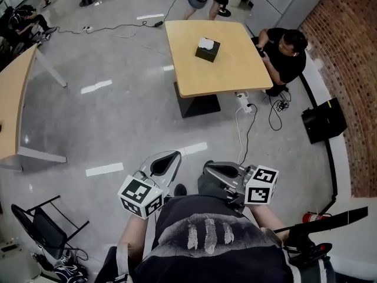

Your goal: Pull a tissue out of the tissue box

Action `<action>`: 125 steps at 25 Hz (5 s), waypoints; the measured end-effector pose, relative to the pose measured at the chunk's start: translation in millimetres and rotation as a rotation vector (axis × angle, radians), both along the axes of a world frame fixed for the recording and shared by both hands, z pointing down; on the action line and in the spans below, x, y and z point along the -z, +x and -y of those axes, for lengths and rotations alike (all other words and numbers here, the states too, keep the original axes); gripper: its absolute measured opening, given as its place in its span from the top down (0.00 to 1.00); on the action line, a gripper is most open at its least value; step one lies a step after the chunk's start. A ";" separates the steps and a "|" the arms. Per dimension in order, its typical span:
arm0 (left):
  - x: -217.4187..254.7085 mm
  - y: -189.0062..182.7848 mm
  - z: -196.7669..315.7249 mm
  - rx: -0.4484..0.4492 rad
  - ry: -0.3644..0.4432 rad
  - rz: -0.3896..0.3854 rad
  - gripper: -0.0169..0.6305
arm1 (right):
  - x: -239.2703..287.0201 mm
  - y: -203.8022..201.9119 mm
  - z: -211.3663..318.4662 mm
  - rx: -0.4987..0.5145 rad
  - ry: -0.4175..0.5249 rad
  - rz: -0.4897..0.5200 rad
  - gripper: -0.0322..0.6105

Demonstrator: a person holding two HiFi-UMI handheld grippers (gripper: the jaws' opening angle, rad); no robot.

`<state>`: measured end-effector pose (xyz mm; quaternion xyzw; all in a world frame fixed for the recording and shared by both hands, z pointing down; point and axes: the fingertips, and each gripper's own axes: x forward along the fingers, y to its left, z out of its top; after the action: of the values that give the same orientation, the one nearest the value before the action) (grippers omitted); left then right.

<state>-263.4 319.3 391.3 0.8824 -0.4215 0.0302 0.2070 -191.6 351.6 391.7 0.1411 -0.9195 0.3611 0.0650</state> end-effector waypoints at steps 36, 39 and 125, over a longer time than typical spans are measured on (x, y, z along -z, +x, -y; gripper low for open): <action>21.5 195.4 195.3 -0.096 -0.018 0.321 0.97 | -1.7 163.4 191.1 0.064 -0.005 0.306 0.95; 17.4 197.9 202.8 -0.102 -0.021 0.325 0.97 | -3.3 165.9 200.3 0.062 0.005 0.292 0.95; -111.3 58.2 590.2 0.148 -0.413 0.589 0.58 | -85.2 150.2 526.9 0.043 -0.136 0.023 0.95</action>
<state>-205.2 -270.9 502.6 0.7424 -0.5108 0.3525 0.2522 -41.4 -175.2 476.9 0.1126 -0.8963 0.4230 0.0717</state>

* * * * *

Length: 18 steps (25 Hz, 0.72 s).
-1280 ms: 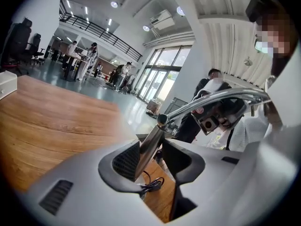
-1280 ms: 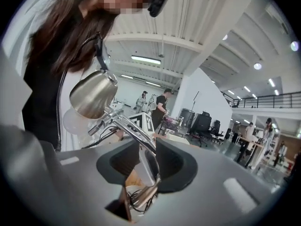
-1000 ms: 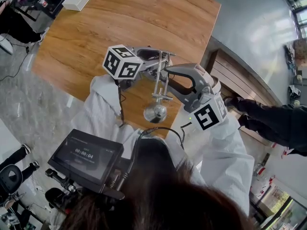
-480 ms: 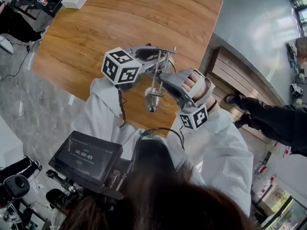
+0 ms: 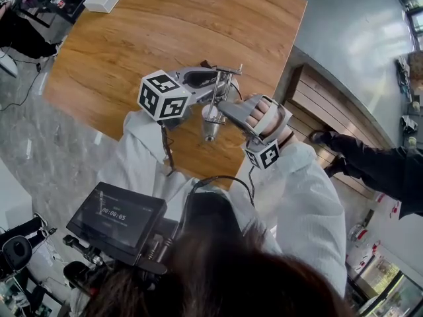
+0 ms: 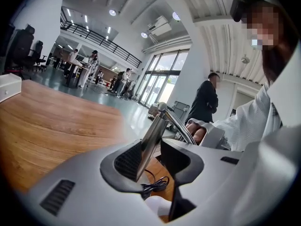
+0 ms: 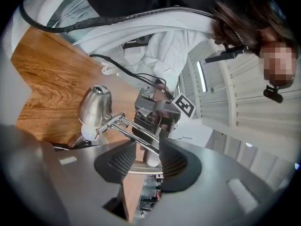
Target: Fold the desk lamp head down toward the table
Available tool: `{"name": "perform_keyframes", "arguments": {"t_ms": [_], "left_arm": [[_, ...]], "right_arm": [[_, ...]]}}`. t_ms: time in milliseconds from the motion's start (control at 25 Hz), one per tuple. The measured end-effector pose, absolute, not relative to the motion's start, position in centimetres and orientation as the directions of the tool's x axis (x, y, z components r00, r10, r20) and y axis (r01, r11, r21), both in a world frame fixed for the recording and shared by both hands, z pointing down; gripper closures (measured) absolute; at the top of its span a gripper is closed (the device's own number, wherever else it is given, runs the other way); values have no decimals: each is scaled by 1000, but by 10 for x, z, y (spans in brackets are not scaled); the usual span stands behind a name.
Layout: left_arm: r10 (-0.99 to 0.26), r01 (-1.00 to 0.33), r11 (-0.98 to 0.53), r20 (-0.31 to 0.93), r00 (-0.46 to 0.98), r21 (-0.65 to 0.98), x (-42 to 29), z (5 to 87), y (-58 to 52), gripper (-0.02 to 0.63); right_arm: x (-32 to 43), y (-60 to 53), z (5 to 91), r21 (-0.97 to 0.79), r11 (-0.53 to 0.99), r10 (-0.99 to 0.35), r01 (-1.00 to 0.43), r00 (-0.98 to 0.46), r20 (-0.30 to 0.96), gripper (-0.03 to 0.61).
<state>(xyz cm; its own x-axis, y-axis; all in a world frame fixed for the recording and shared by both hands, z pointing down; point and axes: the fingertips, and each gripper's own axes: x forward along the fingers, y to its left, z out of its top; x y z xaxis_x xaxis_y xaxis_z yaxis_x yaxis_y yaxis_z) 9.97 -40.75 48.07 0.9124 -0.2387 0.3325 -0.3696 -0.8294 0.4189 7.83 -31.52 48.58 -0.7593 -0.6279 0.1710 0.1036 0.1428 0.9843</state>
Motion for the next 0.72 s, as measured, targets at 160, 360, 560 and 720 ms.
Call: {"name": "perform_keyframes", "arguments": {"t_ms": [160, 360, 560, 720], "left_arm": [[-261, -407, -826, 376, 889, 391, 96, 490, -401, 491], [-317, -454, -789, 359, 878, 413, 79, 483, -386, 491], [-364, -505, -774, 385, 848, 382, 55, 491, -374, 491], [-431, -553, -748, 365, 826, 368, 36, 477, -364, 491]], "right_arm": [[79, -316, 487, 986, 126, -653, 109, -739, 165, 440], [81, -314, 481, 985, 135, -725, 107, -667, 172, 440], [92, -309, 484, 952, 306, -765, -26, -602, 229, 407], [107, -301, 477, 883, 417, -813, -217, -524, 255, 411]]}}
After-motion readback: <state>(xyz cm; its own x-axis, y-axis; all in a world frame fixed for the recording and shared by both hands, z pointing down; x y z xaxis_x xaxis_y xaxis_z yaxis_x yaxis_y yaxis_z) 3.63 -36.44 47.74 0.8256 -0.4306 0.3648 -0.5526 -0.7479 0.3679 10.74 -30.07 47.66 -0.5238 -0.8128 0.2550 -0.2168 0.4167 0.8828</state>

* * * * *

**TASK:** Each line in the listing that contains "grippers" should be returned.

**REPLY TO THE EXERCISE:**
Demonstrator: a person holding two HiFi-UMI handheld grippers (gripper: the jaws' opening angle, rad); no robot.
`<state>`: measured end-effector pose (xyz mm; quaternion xyzw; all in a world frame fixed for the recording and shared by both hands, z pointing down; point and axes: the fingertips, and each gripper's own axes: x forward along the fingers, y to its left, z out of its top; after the action: of the values that give the same orientation, the one nearest the value before the action) (grippers omitted); left then right.

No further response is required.